Doug came over to me, sat down next to me, and said, “It’s good to cry. Let it out. It’s going to be okay. Tell me when you are ready to talk. This is a safe place for you.” For the next twenty minutes it felt like, I was a heap of blubbering flesh.” I finally was spent enough that Doug began to speak to me firmly and quietly. “I know Sam. I know you are a girl. I saw you in your room with my binoculars from my window getting dressed in your sister’s clothes when I first moved in. I figured it out. I want to help you. I thought if I said something about my being crazy, I could get you to tell me. I am so glad you did and felt safe enough to share your secret with me. It is an honor that you can trust me enough to know your most important secret. I promise to keep your secret without you even having to ask. I want to help my friend.”

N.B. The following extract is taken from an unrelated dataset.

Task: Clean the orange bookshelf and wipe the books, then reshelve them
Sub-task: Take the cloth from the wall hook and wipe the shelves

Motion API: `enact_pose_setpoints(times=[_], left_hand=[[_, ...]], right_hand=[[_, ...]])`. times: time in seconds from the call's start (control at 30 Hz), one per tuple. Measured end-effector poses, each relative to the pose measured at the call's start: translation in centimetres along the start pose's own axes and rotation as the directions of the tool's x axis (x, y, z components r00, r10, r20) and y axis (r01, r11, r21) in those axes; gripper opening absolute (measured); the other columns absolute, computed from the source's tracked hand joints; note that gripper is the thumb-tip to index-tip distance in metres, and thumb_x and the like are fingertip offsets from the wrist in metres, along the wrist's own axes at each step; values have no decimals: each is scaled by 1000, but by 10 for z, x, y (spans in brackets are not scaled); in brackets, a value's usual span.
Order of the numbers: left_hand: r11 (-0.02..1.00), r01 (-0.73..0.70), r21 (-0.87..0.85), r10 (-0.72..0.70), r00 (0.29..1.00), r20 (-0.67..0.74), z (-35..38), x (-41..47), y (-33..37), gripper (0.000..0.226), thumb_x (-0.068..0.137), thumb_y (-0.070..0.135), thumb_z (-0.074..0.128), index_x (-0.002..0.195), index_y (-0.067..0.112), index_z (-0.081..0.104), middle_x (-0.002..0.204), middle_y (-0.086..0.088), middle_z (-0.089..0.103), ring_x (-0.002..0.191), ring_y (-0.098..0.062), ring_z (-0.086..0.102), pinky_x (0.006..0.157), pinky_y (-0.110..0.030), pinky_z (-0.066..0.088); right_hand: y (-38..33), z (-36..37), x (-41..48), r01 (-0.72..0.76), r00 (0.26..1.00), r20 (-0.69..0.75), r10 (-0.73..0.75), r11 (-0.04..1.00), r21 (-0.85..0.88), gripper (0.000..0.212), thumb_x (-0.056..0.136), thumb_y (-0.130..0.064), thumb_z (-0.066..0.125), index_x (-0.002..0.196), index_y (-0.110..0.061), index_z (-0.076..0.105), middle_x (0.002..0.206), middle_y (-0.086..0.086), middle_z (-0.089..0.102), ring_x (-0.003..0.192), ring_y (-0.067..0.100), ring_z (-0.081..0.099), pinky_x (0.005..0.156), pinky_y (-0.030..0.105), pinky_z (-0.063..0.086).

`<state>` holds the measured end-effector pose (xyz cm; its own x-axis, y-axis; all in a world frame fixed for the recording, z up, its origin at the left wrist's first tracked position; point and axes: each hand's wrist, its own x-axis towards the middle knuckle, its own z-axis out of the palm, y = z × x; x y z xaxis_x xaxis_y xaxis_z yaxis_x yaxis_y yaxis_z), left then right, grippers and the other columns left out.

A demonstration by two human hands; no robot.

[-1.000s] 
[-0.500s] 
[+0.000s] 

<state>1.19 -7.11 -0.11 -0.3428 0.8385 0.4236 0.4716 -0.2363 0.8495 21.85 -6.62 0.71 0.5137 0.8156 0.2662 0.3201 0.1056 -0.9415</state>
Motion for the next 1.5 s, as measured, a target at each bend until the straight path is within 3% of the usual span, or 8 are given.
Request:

He kept gently stroking my back to comfort me. His words soothed my soul. I was such a mess that I didn’t even notice until that moment that he started stroking my back when he sat down next to me.

I looked up at him and smiled briefly through my tears. Did I hear him right, I thought? I considered his words. He didn’t run to my parents or his. He took the time to find out about me. He didn’t judge me. Then I said, “If you mean what you say, what do I do, Doug? I don’t want to go through puberty. I don’t want to grow big. I want to be a woman when I grow up, not this! I want to be a girl right now. I see my brother and he is huge. And I don’t want to tell my parents because they will try to fix me instead of helping me. I don’t want to be a boy anymore. So how can you help me when you are just a kid too?”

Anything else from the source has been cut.